* _Task to carry out_
Write out the stretch of lines below that begins at the line with "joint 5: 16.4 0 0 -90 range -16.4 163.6" and ends at the line with "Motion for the", including both, exactly as given and nothing more.

* _Supplied material_
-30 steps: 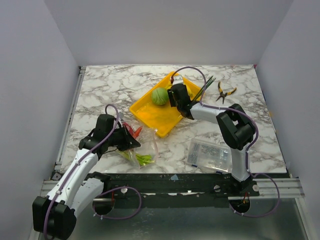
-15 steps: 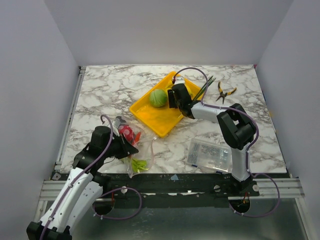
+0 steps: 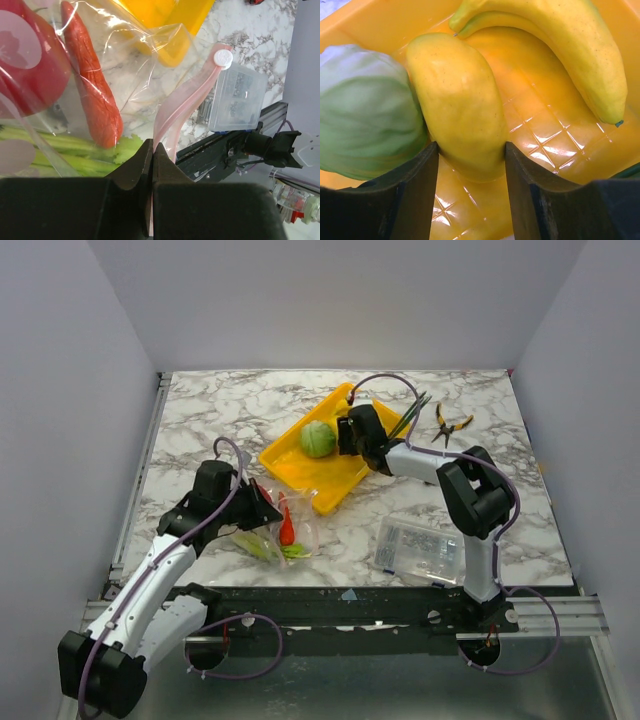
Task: Place the food in the zip-top bag and seal the zipper
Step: Pick up the fake fruit from the zipper food storage bag.
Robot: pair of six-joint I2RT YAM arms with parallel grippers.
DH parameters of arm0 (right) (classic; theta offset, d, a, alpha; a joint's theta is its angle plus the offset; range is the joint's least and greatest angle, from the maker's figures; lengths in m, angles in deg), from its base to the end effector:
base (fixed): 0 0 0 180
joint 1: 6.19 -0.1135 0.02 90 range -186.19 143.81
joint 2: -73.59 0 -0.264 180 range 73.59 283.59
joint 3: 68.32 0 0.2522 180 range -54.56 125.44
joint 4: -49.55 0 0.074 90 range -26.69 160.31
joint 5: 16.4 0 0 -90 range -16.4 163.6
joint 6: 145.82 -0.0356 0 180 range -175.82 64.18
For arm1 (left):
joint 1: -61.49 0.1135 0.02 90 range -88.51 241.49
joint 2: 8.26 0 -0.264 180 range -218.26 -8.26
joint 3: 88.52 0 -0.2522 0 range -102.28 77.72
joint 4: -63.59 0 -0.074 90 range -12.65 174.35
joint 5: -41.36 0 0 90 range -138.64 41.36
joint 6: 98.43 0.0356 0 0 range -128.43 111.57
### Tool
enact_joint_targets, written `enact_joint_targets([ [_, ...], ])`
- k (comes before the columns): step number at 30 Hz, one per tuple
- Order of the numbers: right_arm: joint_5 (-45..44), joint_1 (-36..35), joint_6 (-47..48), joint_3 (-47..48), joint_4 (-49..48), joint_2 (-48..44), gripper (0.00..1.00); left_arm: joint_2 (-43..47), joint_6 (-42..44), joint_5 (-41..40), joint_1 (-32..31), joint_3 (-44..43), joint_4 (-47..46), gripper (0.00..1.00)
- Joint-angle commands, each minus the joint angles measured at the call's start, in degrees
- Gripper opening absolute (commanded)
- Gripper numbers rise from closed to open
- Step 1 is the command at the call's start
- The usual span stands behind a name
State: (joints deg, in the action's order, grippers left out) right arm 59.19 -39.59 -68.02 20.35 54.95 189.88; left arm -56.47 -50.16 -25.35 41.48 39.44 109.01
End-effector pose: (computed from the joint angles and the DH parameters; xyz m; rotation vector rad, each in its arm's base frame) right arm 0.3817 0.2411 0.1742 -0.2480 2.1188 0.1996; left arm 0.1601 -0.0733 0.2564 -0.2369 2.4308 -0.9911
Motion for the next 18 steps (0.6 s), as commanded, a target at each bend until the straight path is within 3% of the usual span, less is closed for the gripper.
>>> enact_joint_targets([
  [1,0.81,0.27,-1.22,-0.70,1.77,-2.72,0.00,-1.13,3.59,4.05,-0.20,-0.71,-4.44,0.00],
  [18,-2.78,0.75,-5.25,2.15,11.02,-5.90,0.00,4.46,7.73,2.68,-0.20,-2.13,-1.54,0.00],
])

* _Written reply_
joint 5: 16.4 0 0 -90 range -16.4 163.6
joint 6: 145.82 -0.0356 0 180 range -175.82 64.18
For arm1 (left):
joint 1: -61.49 0.1135 0.02 90 range -88.51 241.49
joint 2: 8.26 0 -0.264 180 range -218.26 -8.26
joint 3: 88.52 0 -0.2522 0 range -102.28 77.72
joint 4: -63.59 0 -0.074 90 range -12.65 174.35
joint 5: -41.36 0 0 90 range -138.64 41.36
joint 6: 98.43 0.0356 0 0 range -128.43 111.57
### Tool
enact_joint_targets, written `enact_joint_targets([ [_, ...], ])`
- k (comes before the columns): step number at 30 Hz, one per tuple
- Order of the numbers: right_arm: joint_5 (-45..44), joint_1 (-36..35), joint_6 (-47..48), joint_3 (-47..48), joint_4 (-49..48), joint_2 (-48..44), gripper (0.00..1.00); left_arm: joint_2 (-43..47), joint_6 (-42..44), joint_5 (-41..40), joint_1 (-32..31), joint_3 (-44..43), joint_4 (-47..46), gripper (0.00..1.00)
- Joint-angle commands, each minus the joint angles measured at the call's start, in degrees
- Gripper opening absolute (commanded)
- Gripper numbers rise from closed to open
- Step 1 is the command at the call's start
- The usual span stands behind a name
State: (joints deg, in the action's order, grippers left out) right arm 59.19 -39.59 -68.02 20.35 54.95 189.88; left arm -56.47 -50.16 -25.35 41.48 39.44 109.01
End-effector pose: (computed from the joint angles and the DH parameters; xyz m; rotation vector rad, each in its arm's base frame) right arm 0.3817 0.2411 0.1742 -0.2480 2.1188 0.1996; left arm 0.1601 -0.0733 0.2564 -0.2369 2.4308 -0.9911
Motion for the next 18 steps (0.6 s), as commanded, a target at each bend until the straight path is within 3% of the usual span, less is closed for the gripper.

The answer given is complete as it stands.